Task prompt: The complete listing should be copied out exactly.

Supplied material:
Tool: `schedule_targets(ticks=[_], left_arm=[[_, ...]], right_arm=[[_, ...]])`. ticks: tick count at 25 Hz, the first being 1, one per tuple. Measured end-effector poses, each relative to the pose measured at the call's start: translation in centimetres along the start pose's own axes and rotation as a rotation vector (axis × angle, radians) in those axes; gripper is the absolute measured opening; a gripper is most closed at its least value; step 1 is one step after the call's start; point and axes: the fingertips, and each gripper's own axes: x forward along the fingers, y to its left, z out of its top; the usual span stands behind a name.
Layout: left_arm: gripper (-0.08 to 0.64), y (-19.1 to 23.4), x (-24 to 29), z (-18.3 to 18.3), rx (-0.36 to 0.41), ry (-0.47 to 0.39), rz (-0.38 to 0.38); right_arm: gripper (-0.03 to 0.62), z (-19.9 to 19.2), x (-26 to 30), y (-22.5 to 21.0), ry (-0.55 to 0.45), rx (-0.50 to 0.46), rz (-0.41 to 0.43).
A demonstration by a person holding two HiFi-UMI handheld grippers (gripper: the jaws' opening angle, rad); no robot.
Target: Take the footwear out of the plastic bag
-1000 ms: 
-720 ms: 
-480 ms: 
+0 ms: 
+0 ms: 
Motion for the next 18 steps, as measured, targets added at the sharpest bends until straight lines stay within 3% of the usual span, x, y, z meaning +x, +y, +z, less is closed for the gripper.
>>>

Task result:
Tool: `schedule_targets(ticks=[_], left_arm=[[_, ...]], right_arm=[[_, ...]])`. ticks: tick count at 25 Hz, the first being 1, one per tuple. Measured end-effector poses, each relative to the pose measured at the call's start: translation in centimetres along the start pose's own axes and rotation as a rotation vector (axis × angle, radians) in those axes; gripper is the absolute measured opening; a gripper is most closed at its least value; step 1 is one step after the call's start; point and axes: the fingertips, and each gripper's own axes: x forward along the fingers, y to its left, z out of its top; the usual span stands behind a name.
Layout: left_arm: gripper (-0.08 to 0.64), y (-19.1 to 23.4), x (-24 to 29), z (-18.3 to 18.3), rx (-0.36 to 0.41), ry (-0.47 to 0.39), rz (-0.38 to 0.38); right_arm: gripper (-0.03 to 0.62), z (-19.9 to 19.2), x (-26 to 30), y (-22.5 to 21.0), ry (-0.55 to 0.45), rx (-0.50 to 0.46), rz (-0.41 to 0.43).
A demonstration by a person holding two HiFi-UMI handheld grippers (gripper: the jaws' opening angle, rad); no robot.
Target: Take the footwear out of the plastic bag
-1000 ms: 
-720 ms: 
-480 ms: 
+0 ms: 
+0 ms: 
Motion for the next 18 steps, as measured, targets added at the sharpest bends until straight lines stay within 3% of the usual span, x, y, z meaning +x, +y, +z, less is closed for the gripper.
>>>

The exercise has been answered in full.